Bootstrapping a working Python installation in a future-proof way can be tough. Linux distributions carry a ([sometimes crippled](https://github.com/pypa/pip/issues/4222#issuecomment-417646535)) Python _that should **never** be used for development_, OS X does the same thing with even older version, and getting the `%PATH%` to work on Windows is not exactly newcomers-friendly.
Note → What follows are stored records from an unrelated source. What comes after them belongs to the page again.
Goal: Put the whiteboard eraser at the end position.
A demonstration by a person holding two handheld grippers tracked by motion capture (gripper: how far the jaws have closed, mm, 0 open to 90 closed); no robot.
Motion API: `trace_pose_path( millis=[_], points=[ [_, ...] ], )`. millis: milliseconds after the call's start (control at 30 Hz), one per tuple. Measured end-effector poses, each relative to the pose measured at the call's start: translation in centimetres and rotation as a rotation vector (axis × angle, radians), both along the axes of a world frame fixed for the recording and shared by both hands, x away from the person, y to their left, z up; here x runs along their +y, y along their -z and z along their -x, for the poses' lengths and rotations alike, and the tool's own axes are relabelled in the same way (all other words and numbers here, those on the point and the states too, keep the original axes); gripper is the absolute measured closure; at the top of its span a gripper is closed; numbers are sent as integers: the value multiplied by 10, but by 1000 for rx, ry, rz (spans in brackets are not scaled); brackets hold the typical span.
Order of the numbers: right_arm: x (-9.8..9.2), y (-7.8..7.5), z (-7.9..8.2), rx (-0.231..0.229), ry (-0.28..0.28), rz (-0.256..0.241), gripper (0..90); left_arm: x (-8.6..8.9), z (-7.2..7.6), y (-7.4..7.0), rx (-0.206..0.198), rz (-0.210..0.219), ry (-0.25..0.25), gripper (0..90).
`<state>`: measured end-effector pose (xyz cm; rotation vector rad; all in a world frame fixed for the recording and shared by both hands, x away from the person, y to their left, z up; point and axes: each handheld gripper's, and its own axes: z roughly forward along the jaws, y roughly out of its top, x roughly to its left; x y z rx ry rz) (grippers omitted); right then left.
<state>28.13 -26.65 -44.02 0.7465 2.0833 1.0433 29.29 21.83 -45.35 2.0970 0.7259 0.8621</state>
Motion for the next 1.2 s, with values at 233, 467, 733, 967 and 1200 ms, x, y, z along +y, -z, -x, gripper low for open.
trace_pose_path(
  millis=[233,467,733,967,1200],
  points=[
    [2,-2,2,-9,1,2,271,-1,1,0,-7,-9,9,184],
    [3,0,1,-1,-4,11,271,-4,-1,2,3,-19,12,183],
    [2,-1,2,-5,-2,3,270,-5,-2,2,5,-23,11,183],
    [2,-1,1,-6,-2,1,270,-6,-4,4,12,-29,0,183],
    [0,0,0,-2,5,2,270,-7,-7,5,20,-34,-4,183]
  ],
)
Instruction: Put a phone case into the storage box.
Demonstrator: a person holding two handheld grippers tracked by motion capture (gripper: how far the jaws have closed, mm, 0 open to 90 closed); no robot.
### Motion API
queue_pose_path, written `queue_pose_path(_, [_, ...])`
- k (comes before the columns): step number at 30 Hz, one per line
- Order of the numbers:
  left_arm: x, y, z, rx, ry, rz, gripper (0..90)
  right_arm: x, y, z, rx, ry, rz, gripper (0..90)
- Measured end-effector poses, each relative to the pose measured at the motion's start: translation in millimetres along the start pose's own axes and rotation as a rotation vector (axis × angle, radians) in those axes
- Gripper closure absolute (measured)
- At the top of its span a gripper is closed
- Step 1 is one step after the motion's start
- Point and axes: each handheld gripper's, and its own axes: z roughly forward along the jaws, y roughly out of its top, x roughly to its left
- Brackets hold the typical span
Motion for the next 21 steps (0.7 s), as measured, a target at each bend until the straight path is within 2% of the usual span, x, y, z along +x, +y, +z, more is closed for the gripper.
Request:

Furthermore, even with a correct Python installation (let's assume Python >= 3.4 for sanity), the native [environment creation utility](https://docs.python.org/3/library/venv.html) has two problems:

1. It's tied to the originating Python version (e.g. if I install Python 3.6, I can't create a Python 3.7 environment)
2. For packages that require compiled extensions (mostly scientific/data packages, but not only), sometimes admin intervention is needed to install some system dependency

There are three popular solutions for these problems nowadays:

* Use [pyenv](https://github.com/pyenv/pyenv/) to manage Python environments. It solves (1) by allowing several Python versions, and doesn't handle (2). The main advantage is that several Python interpreters can be installed seamlessly.
* Use [Docker](https://docs.docker.com/engine/). It solves (1) and (2) by giving you _an entire operating system_, which is a bit overkill, and some people claim [it's optimized for deployment, not development](https://github.com/moby/moby/issues/7198#issuecomment-230965019). The main advantage is its total flexibility.
* **Use [conda](https://conda.io/)**. It solves (1) and (2) by providing a somewhat language-agnostic package and environment manager that does not require admin privileges. We will use this solution, even though it requires some care when mixing it with pip and its performance is (at the time of writing) not very good.

### Summary

> For the user, the most salient distinction is probably this: pip installs _python_ packages within _any_ environment; conda installs _any_ package within _conda_ environments
>
> —Jake Vanderplas

To mix the best of both worlds and minimize risk, our (default) approach will be

* Use **conda** to _manage environments_ and _install non-Python dependencies_
* Use (recent versions of) **pip** inside conda environments to install Python dependencies

This way we will:

* Avoid the cumbersome multi-step process of pyenv
* Avoid incompatibilities between conda and pip
* Avoid the performance issues of conda while leveraging the improved dependency handling of modern pip (>= 19.0.3) 

### References

* Conda: Myths and Misconceptions https://jakevdp.github.io/blog/2016/08/25/conda-myths-and-misconceptions/
* Using pip in a conda environment https://www.anaconda.com/using-pip-in-a-conda-environment/

## conda and conda-forge

### Installation

1. Download Miniconda3 https://docs.conda.io/en/latest/miniconda.html (version is not important, _but_ ignore Python 2 😉)
2. Accept the license terms ([BSD 3-clause](https://tldrlegal.com/license/bsd-3-clause-license-(revised)))
3. Specify a location (recommendation: `/home/userXX/.miniconda37`, although the default one is fine)
4. Do **NOT** initialize Miniconda3 in `.bashrc` (we will learn and understand how it works instead)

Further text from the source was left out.